Evaluation of a hybrid-polymer pervious mortar and optimization of its mix design

Abstract

The utilization of permeable pavement has notably increased in urban areas. However, the conventional bonding layer composed of ordinary mortar or coarse sand can lead to challenges such as easy-loosening and a pseudo-permeable effect. To tackle this problem, this study utilized a hybrid polymer additive (HPA) to develop a novel hybrid-polymer pervious mortar (HPPM). An orthogonal experiment with the Composite Scoring Method (CSM) was conducted to determine the optimal mix design for HPPM, and the effect of the HPA content water-to-binder (W/B) ratio on the mechanical and bonding properties was analyzed. The CSM result revealed that the HPA content presented a higher significant impact than the W/B ratio, and the optimal combination was B3A2 - HPA content of 6 % (B3) and W/B of 0.3 (A2).

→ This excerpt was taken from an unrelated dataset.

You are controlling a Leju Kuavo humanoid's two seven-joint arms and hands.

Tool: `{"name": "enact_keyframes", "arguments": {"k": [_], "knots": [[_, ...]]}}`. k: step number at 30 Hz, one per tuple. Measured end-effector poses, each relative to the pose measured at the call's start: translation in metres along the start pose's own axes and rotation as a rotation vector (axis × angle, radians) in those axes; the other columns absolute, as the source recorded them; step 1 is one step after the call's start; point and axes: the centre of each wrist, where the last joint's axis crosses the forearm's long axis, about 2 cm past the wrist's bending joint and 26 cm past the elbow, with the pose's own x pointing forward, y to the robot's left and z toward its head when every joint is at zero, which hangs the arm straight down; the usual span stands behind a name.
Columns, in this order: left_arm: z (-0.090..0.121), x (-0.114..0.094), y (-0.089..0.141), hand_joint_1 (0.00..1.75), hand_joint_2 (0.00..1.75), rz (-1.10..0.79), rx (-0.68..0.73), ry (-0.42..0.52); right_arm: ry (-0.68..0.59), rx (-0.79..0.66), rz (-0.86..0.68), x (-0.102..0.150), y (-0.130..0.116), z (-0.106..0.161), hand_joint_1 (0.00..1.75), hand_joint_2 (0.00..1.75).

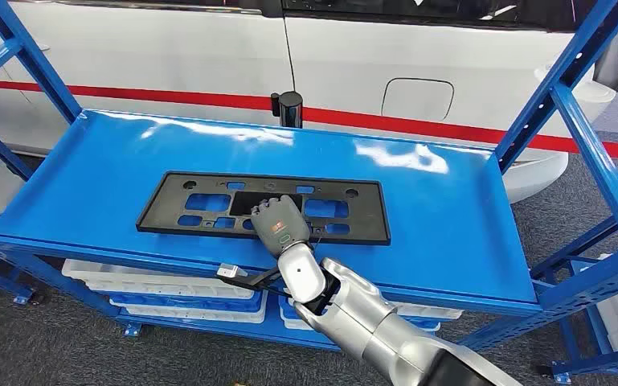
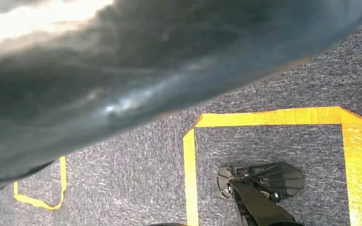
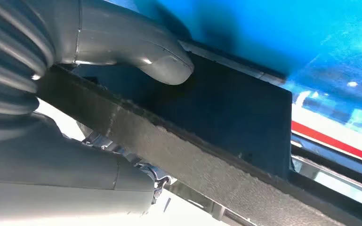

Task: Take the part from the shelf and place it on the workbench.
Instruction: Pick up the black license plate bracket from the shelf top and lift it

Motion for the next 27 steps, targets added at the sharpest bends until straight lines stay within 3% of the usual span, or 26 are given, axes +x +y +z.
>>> {"name": "enact_keyframes", "arguments": {"k": [7, 11, 18, 23, 27], "knots": [[0.0, 0.0, 0.0, 0.0, 0.0, 0.0, 0.0, -0.002, 0.004, -0.015, -0.01, 0.0, 0.0, 0.0, 1.75, 1.75], [0.0, 0.0, 0.0, 0.0, 0.0, -0.002, -0.001, -0.007, 0.003, -0.09, -0.104, -0.001, -0.002, 0.003, 1.75, 1.75], [0.0, 0.0, 0.0, 0.0, 0.0, -0.027, -0.01, -0.027, 0.001, -0.425, -0.636, -0.026, -0.026, 0.011, 1.75, 1.75], [0.0, 0.0, -0.001, 0.0, 0.0, -0.063, -0.025, -0.046, 0.004, -0.682, -0.993, -0.052, -0.032, 0.031, 1.75, 1.75], [0.0, 0.001, -0.001, 0.0, 1.75, -0.076, -0.034, -0.062, -0.019, -0.829, -1.1, -0.066, -0.037, 0.047, 1.75, 1.75]]}}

Under this optimal combination, HPPM was able to enhance the compressive strength, flexural strength, tensile bond strength, and workability compared with the pervious mortar without HPA. Simultaneously, this study revealed that HPPM exhibited a higher ratio of interconnect voids compared to ordinary mortar, and demonstrated HPPM was able to achieve a good permeable function. In addition, according to the life-cycle cost and eco-efficiency analysis, the cost of permeable pavement using HPPM was lower than that of ordinary mortar, while HPPM represented savings in resource consumption and in energy consumption. Consequently, these results demonstrated the feasibility of using HPPM as an eco-friendly alternative to mitigate the pseudo-permeable issue of permeable pavement.